I’m sorry to say that the friend I mentioned who left her house one day and ended up never returning to it, instead going to the hospital for a quintuple bypass, died this past Sunday. I extend my condolences to her children. Her daughter really, really didn’t want her mom to die and I really, really don’t want my mom (or dad) to die (ever), so I feel very bad for my friend’s daughter, who I think is younger than I am. I’m way too young to lose a parent, so my friend’s daughter is even more so.

Last and probably least, the news you’ve been waiting for, or, then again, not, of grilling. When I returned from Ann Arbor, Tom said there had not been any grilling while I was away, nor has there been any since. The last time the building manager grilled, on a very hot night, Tom and I had to leave the building entirely, and the whole place filled with smoke, even reaching the apartments in the front, one of which is occupied by the other griller and his kind wife.

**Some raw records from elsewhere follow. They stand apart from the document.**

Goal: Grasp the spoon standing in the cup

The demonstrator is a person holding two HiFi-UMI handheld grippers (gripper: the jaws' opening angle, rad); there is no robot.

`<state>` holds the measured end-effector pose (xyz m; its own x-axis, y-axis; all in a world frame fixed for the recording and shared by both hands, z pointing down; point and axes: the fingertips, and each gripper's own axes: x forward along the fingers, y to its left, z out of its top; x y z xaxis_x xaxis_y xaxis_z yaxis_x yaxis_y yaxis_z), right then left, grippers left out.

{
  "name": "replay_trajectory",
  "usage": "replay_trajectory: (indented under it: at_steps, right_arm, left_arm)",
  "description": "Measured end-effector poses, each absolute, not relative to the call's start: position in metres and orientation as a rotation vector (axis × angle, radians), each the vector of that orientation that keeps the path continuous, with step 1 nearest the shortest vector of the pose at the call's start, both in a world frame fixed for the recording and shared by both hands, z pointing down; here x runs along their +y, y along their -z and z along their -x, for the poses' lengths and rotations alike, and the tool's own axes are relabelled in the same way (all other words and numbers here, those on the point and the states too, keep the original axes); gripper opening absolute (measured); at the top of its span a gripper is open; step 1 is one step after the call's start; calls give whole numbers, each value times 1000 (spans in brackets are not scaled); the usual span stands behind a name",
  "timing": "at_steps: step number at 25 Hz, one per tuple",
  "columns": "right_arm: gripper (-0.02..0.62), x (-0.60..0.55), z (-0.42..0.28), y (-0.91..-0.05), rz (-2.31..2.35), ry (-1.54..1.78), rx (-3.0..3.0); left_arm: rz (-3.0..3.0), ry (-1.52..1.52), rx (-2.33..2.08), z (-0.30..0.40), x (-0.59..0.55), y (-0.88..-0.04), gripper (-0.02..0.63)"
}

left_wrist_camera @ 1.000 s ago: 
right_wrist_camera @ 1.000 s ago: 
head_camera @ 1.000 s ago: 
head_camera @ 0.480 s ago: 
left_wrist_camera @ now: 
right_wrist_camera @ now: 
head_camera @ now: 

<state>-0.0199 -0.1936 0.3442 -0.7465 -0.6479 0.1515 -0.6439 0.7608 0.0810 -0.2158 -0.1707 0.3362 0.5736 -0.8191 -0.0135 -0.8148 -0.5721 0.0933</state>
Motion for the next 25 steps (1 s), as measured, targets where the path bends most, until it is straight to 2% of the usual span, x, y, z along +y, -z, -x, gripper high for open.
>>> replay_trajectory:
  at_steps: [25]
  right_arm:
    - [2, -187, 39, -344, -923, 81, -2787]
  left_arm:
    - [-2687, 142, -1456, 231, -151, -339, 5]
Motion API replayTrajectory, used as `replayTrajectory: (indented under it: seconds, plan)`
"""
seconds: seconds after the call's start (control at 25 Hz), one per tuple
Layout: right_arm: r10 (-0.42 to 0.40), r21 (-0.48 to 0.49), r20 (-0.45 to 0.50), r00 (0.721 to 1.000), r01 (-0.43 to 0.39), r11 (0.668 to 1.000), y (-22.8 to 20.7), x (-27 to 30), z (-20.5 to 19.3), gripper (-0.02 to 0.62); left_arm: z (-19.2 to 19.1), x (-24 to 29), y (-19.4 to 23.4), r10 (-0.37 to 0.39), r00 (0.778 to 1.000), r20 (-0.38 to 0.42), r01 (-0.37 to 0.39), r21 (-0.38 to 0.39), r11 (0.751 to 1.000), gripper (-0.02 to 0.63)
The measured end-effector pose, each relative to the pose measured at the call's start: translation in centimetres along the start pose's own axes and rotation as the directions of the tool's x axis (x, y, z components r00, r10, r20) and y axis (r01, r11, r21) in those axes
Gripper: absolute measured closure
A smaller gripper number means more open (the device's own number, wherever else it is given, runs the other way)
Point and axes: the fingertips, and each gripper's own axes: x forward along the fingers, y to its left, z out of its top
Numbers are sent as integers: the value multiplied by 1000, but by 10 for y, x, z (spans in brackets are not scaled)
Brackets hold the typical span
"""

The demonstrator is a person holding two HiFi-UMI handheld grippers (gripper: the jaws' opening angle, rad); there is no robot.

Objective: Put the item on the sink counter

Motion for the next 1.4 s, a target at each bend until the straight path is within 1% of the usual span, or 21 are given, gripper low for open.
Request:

Tom and I went down to ask the building manager to put the charcoal out and she and I ended up having an unpleasant interaction, but it can’t have escaped her notice that Tom was ready to say something about the grilling himself.

At that point, Tom was also ready to talk to the landlords about it, but then he decided to write the building manager directly and propose the use of a propane grill, and then he lost his enthusiasm for having this conversation, for which I can't really blame him.

Normally I would have pestered him until he did it, but he made a convincing case for a cooling-off period, and then I was away, and then there hadn’t been any grilling for a bit, and we decided to wait and see what happens.


And so far, nothing has happened. My theory is that the building manager talked to the other griller and his wife the next day and they gently said, “Yeah, our place did smell of smoke,” and that she finally figured out that if it’s bothering me plus Tom plus the other neighbors, maybe it’s not such a brilliant thing to do. (Though I’m sure she will never get to the point of thinking maybe she shouldn’t have sent a letter to everyone in the building saying I’m the only tenant who has this weird and unfathomable prejudice against smoke and fumes.)

Meanwhile, I also have the feeling that the nice wife said to her husband that she really didn’t feel comfortable grilling outside other people’s windows; she said to me once that she didn’t like to think they were bothering people. In any event, there has been no more grilling, and one day not long ago the neighbor went out and got his little grill and brought it back upstairs, and just a day or two ago, the building manager’s grill disappeared from the back yard.

It has been an interesting exercise for me in doing nothing, which is not what I normally do.

2 comments:

Lisa Morin Carcia said...

I went to the Seattle page of Weather Underground to see if I could find some empirical support for my observation that it is always much colder downtown on 3rd Avenue than it is just a short distance away at our apartment. Unfortunately, many of the weather stations have cryptic names like "NOS NWLON" that don't make it obvious where in Seattle they're located. Right this minute, the station that appears to be closest to our apartment is reporting a temperature of 74 degrees. There's no way it's that warm down here on 3rd Avenue.

Bugwalk said...

It's amazing in what a short distance the temperature can vary.